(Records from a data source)
· · · · ·

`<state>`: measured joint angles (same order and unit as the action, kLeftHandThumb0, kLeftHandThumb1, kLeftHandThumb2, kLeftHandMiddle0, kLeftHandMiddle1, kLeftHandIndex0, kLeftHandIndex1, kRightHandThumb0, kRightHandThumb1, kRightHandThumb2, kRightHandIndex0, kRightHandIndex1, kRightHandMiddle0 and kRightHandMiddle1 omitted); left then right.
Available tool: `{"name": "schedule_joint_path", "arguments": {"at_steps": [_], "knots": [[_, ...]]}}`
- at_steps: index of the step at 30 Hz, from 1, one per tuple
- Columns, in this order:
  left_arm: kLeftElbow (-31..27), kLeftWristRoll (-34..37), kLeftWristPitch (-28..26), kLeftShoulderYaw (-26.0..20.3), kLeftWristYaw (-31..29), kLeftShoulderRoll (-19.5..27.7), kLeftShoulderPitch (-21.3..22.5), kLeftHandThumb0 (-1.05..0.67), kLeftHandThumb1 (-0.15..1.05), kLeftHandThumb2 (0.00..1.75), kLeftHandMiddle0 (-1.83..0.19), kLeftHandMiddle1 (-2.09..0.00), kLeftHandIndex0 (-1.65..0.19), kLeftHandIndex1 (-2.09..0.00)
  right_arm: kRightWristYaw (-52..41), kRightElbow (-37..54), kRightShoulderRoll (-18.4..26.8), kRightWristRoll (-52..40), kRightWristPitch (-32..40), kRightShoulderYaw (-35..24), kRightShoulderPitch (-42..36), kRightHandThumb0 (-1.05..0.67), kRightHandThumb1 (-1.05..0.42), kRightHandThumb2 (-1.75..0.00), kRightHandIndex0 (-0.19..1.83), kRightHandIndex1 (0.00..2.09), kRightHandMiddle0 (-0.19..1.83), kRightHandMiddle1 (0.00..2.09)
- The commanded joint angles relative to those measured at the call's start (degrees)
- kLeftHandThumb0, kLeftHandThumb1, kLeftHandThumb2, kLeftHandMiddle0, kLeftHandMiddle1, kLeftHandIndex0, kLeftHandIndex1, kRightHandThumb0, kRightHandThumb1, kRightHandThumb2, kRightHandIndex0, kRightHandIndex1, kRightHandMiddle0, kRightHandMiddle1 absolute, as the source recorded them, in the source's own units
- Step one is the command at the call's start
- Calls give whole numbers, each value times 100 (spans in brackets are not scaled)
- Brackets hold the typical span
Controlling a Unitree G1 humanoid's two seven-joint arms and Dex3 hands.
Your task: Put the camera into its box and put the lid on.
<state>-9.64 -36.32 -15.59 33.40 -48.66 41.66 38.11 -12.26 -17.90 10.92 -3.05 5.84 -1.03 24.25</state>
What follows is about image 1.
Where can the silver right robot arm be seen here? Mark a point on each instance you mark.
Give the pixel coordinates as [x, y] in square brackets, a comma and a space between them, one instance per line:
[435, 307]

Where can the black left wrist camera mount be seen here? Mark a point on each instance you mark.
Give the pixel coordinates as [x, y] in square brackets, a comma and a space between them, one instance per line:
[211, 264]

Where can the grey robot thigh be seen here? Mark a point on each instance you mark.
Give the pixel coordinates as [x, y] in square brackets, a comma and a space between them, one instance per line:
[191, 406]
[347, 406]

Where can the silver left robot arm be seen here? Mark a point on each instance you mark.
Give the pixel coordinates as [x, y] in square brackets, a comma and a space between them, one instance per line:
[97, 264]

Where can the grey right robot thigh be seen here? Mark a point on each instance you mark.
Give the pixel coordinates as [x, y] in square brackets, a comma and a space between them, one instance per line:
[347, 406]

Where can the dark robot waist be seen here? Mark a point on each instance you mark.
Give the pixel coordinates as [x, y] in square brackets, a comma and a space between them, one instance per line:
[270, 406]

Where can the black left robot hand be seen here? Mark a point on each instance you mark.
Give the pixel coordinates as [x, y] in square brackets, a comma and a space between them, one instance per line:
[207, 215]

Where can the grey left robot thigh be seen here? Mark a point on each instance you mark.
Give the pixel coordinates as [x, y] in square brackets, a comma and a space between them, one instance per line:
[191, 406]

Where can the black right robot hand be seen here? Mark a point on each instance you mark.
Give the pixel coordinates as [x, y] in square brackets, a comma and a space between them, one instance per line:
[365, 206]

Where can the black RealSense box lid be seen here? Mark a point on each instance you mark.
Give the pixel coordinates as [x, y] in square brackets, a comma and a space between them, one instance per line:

· · · · ·

--- EXERCISE DETAILS ---
Beginning at the first line above, repeat exactly until the line containing "- Columns, in", which is included.

--- TASK ANSWER ---
`<state>`: measured joint angles (same order and unit as the action, kLeftHandThumb0, kLeftHandThumb1, kLeftHandThumb2, kLeftHandMiddle0, kLeftHandMiddle1, kLeftHandIndex0, kLeftHandIndex1, kRightHandThumb0, kRightHandThumb1, kRightHandThumb2, kRightHandIndex0, kRightHandIndex1, kRightHandMiddle0 and kRightHandMiddle1 omitted); left then right.
Available tool: `{"name": "schedule_joint_path", "arguments": {"at_steps": [_], "knots": [[_, ...]]}}`
- at_steps: index of the step at 30 Hz, from 1, one per tuple
- Columns, in this order:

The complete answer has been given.